In the material below, find all lines with the string "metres" and copy them.

────

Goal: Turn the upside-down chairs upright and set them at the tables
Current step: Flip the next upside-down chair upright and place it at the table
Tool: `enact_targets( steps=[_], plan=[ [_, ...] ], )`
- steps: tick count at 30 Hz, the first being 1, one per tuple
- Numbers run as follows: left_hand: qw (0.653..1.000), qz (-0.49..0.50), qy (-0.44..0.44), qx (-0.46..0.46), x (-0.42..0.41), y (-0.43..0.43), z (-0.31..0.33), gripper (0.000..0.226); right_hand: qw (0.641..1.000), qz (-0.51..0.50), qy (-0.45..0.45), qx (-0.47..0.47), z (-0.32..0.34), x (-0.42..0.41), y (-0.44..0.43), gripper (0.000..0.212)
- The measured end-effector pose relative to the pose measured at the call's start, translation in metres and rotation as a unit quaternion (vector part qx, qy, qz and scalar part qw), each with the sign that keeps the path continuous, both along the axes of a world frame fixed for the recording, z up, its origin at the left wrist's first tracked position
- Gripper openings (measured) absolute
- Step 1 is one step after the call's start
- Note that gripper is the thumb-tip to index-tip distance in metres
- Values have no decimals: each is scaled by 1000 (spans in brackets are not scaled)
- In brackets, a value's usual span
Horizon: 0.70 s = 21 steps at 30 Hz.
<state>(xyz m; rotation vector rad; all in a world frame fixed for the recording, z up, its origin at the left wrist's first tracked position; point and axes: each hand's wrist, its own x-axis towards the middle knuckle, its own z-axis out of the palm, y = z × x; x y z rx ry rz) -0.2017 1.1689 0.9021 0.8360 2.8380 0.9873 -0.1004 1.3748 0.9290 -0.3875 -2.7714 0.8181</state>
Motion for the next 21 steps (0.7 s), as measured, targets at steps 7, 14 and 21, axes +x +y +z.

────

Completed task —
- The measured end-effector pose relative to the pose measured at the call's start, translation in metres and rotation as a unit quaternion (vector part qx, qy, qz and scalar part qw), each with the sign that keeps the path continuous, both along the axes of a world frame fixed for the recording, z up, its origin at the left wrist's first tracked position
- Note that gripper is the thumb-tip to index-tip distance in metres

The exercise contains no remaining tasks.